Fake news numéro 5 : Non, le coronavirus n’est pas transmis par la nourriture chinoise, rumeur si virulente que beaucoup d’établissements en France se sont vidés de leur clientèle. Lorsque les mets sont cuits, notamment la viande, les coronavirus ne résistent pas à la température de la cuisson. Même si le ministère recommande quand même aux voyageurs ou transits dans les zones touchées par le virus d’éviter : tout contact avec des animaux, vivants ou morts ; de se rendre sur les marchés où sont vendus des animaux vivants ou morts ; de consommer la viande non ou peu cuite.

 

Fake news numéro 6 : Non, il n’y a pas de risque avec les colis envoyés de Chine.

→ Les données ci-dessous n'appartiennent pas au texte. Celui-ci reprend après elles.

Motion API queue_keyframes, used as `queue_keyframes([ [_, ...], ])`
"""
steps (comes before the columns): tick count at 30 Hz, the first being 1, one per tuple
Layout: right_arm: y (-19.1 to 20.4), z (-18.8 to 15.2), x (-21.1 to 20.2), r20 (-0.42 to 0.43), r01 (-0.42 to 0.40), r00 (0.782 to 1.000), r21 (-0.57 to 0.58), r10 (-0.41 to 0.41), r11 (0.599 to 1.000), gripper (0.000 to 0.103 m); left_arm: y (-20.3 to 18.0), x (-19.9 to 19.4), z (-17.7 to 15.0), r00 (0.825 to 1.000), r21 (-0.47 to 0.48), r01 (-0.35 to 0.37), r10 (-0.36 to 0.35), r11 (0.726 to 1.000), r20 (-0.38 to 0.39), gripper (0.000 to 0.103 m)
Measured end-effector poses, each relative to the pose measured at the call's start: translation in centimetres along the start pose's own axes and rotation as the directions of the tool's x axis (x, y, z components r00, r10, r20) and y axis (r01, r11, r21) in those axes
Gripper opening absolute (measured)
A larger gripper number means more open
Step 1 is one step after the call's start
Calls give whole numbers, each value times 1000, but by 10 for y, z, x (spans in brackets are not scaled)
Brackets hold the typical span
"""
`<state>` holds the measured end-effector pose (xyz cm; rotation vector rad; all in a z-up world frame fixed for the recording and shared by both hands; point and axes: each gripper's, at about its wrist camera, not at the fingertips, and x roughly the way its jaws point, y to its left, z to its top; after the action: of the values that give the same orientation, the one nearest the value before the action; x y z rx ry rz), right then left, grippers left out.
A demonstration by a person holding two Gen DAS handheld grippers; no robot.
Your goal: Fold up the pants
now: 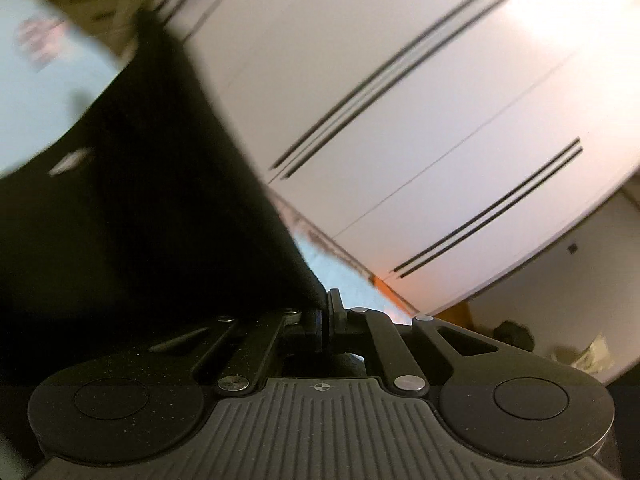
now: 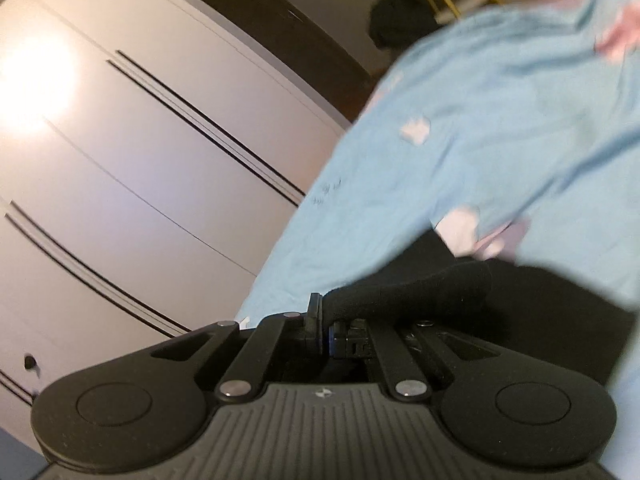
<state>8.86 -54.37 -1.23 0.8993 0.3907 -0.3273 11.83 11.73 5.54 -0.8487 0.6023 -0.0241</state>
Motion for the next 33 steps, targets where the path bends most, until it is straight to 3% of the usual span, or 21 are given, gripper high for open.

Beaucoup de consommateurs en ligne achètent des produits venant de Chine. Très peu d’articles démontant ces fake news précisent au passage que les coronavirus sont sensibles à tous les bionettoyants dont l’hypochlorite de sodium à 0,1 %, les composés organochlorés à 0,1 %, l’éthanol à 70 % et aussi le glutaraldéhyde à 2 %. Ce qui rend aisé tout nettoyage de colis « suspect ».